The Tropical North: This region encompasses most of Australia's north around the Tropic of Capricorn and above. Though some of the northern sections of New South Wales and central Western Australia as well as Uluru are also prone to this type of climate. The weather in this region is most simplistically characterized by a wet and dry season. The wet season is typically from November through April where temperature and humidity are at their highest, and monsoonal thunderstorms dump buckets of rain at a time. Cyclones also tend to occur at this time.
As you can imagine, waterfalls at this time are flowing their best, but you may have to deal with impassable roads (especially in the Outback regions) either due to flooding or muddiness. If you're into seeing the aquatic wildlife (especially at the Great Barrier Reef), you really have to watch out for box jellyfish which can kill in a matter of minutes (though they're not the only wildlife you have to watch out for).
The dry season typically starts in May and goes through October. It is best characterized by lack of rain and cooler temperatures (though it can still be above 30 deg Celsius). Many of the tropical north waterfalls start to dwindle until they eventually go dry as this season wears on. Thus for waterfallers, you'll want to be here at the start of the dry season to enjoy the benefits of waterfalls flowing under relatively comfortable weather.
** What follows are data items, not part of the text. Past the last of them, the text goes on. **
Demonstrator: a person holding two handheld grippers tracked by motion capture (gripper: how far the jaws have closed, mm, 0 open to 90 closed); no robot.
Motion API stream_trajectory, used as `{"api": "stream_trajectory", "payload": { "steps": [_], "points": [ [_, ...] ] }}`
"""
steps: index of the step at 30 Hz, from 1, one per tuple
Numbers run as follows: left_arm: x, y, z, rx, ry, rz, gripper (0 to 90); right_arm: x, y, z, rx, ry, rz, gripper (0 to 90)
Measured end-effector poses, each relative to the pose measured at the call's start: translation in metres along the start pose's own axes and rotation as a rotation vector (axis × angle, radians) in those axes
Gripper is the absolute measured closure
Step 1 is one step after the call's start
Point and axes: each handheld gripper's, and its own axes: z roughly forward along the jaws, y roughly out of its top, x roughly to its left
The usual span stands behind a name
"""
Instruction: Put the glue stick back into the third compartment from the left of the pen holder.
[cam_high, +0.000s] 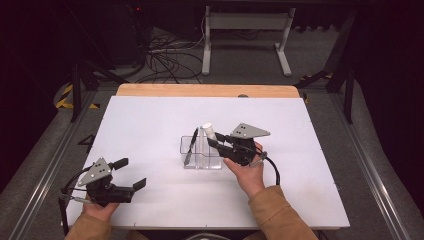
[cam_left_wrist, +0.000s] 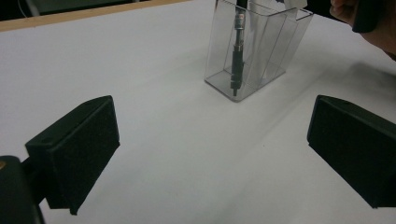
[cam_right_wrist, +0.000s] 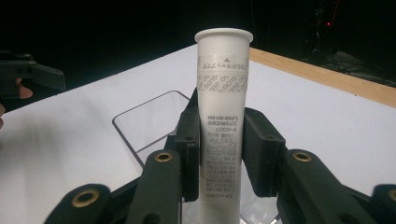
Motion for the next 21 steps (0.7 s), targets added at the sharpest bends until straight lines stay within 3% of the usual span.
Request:
{"api": "stream_trajectory", "payload": {
  "steps": [21],
  "points": [
    [0.001,0.000,0.001,0.005,-0.004,0.009,3.0,0.000,-0.012,0.002,0.041,-0.007,-0.005,69.6]
  ]
}}
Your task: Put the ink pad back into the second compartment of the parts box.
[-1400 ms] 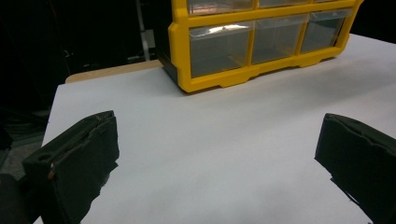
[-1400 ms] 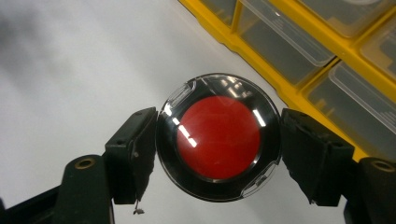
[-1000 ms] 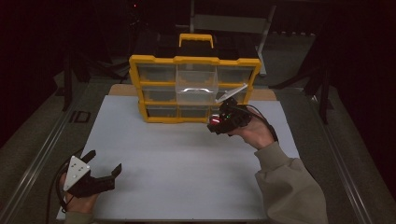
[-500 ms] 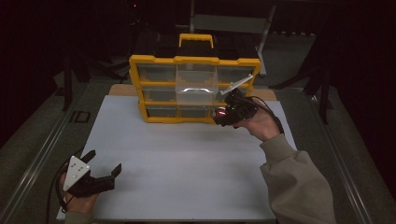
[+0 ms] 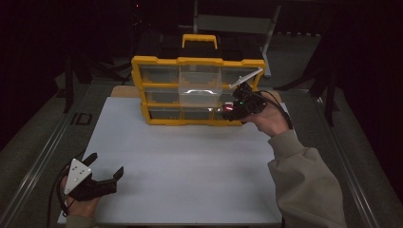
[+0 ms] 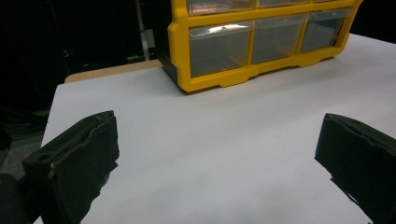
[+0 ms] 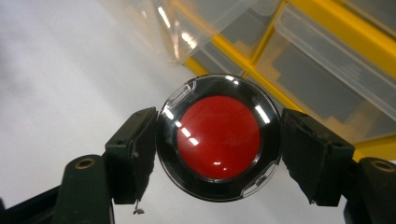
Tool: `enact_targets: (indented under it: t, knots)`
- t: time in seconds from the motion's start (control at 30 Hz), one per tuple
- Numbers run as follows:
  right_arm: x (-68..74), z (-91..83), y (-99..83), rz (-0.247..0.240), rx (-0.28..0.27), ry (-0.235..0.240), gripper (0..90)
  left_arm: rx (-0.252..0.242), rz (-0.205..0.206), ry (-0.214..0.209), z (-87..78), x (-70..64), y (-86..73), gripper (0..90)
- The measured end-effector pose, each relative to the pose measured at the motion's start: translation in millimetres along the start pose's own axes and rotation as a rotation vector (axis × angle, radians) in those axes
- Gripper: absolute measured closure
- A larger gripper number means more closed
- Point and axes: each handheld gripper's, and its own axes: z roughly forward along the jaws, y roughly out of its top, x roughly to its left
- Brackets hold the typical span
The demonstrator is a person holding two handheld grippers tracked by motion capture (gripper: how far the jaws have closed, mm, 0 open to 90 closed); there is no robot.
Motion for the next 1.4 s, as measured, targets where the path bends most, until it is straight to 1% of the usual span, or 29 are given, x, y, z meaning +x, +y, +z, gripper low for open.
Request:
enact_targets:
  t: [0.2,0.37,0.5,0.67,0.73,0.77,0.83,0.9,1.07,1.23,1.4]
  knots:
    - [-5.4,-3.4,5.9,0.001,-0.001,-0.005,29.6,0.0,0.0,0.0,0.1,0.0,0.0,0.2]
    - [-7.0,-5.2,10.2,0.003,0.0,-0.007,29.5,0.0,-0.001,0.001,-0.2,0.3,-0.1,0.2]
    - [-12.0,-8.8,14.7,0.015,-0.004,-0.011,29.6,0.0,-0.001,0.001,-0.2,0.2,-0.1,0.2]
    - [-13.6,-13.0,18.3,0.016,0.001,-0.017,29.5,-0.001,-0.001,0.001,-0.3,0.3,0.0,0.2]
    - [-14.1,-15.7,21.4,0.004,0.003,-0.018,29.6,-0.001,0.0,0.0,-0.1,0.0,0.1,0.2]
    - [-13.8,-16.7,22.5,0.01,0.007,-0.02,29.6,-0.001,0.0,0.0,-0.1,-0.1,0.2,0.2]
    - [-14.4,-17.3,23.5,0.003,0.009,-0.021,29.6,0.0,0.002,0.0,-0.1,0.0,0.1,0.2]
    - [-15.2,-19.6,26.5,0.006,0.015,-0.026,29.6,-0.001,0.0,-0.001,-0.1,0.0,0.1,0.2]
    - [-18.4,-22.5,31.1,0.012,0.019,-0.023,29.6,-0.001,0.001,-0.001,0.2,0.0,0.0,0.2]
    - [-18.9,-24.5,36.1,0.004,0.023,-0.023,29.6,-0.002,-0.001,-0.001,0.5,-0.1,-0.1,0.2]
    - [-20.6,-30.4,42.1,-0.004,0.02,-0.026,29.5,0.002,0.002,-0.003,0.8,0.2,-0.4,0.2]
When it comes to waterfalling, your best bet to see waterfalls flowing is during the latter parts of winter and early spring. However, the rainfall patterns tend to be a little fickle as evidenced by the severe droughts currently plaguing the southern half of the country (especially in Victoria). When it comes to comfort (regardless of your activities), Spring and Autumn seem to have the optimal temperatures and reasonable chance of sunny skies and fine weather.